A portrait of a young artist's formative years studying sculpture in Paris, recounted in her own words
Angela Gregory is considered by many the doyenne of Louisiana sculpture and is a notable twentieth century American sculptor. In A Dream and a Chisel, Angela Gregory and Nancy Penrose explore Gregory's desire, even as a teenager, to learn the art of cutting stone and to become a sculptor. Through sheer grit and persistence, Gregory achieved her dream of studying with French artist Antoine Bourdelle, one of Auguste Rodin's most trusted assistants and described by critics of the era as France's greatest living sculptor. In Bourdelle's Paris studio, Gregory learned not only sculpting techniques but also how to live life as an artist. Her experiences in Paris inspired a prolific sixty-year career in a field dominated by men.
After returning to New Orleans from Paris, Gregory established her own studio in 1928 and began working in earnest. She created bas-relief profiles for the Louisiana State Capitol built in 1932 and sculpted the Bienville Monument, a bronze statue honoring the founder of New Orleans, in the 1950s. Her works also include two other monuments, sculptures incorporated into buildings, portrait busts, medallions, and other forms that appear in museums and public spaces throughout the state. She was the first Louisiana woman sculptor to achieve international recognition, and, at the age of thirty-five, became one of the few women recognized as a fellow of the National Sculpture Society. Gregory's work appeared in group shows at many prestigious museums and in exhibitions, including the Salon des Tuileries and the Salon d'Automne in Paris, the Palace of the Legion of Honor in San Francisco, the National Collection of Fine Arts in the Smithsonian in Washington, D.C., and the Metropolitan Museum of Art in New York.

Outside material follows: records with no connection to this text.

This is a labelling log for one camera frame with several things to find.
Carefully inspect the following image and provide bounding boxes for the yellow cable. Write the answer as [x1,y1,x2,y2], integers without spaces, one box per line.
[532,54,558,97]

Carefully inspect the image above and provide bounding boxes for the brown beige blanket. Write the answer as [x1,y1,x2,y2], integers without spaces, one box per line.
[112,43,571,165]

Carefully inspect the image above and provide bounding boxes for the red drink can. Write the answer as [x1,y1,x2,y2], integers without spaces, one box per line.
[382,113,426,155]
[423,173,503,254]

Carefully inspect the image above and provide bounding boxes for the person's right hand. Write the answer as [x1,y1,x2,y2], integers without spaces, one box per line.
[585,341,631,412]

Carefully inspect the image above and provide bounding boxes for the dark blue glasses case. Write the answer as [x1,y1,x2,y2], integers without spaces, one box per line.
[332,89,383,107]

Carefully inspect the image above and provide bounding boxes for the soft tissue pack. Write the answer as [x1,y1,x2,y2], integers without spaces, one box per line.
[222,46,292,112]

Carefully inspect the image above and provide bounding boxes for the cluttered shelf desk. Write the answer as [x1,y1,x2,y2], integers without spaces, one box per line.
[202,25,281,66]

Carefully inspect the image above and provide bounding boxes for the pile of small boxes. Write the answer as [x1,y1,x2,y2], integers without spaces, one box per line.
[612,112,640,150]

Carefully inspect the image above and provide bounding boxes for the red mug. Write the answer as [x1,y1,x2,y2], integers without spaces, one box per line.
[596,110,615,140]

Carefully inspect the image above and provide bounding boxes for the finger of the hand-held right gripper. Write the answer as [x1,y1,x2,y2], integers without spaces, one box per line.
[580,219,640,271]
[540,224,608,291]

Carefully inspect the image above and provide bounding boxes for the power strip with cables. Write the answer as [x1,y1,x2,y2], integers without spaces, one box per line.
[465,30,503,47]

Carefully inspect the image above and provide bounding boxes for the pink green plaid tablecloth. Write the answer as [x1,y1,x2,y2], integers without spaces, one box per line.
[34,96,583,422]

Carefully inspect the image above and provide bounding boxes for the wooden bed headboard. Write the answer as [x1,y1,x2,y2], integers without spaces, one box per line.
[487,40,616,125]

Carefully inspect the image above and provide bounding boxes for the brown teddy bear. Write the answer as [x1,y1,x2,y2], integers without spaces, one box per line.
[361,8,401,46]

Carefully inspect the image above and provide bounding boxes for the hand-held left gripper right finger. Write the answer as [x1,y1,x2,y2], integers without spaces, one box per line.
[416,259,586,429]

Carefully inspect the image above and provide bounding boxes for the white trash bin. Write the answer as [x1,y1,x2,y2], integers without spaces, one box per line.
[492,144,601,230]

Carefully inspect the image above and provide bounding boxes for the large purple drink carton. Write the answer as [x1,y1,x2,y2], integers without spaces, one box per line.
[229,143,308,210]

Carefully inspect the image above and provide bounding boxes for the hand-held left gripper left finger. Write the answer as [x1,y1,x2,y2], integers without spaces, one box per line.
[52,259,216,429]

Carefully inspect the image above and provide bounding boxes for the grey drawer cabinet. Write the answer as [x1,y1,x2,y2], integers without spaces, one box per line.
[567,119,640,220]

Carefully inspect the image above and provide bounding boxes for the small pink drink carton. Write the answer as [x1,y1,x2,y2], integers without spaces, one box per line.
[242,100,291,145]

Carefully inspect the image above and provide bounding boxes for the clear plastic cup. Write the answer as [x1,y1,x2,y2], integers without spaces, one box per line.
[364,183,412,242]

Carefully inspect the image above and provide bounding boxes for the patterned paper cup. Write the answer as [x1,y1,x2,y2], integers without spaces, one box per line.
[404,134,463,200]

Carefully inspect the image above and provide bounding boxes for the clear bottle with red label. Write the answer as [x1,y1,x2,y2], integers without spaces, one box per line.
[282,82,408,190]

This memoir is based on Penrose's oral history interviews with Gregory, as well as letters and diaries compiled before Gregory's death in 1990. A Dream and a Chisel demonstrates the importance of mentorships, offers a glimpse into the realities of an artist's life and studio, and captures the vital early years of an extraordinary woman who carved a place for herself in Louisiana's history.
About the Author
Nancy L. Penrose is an award-winning writer whose essays have been published in many literary magazines and in anthologies. She is the coauthor, with Khoo Seow Hwa, of Behind the Brushstrokes: Appreciating Chinese Calligraphy. From 1999 to 2014 Penrose served as writer, editor, and communications coordinator for the University of Washington's ocean observatory program.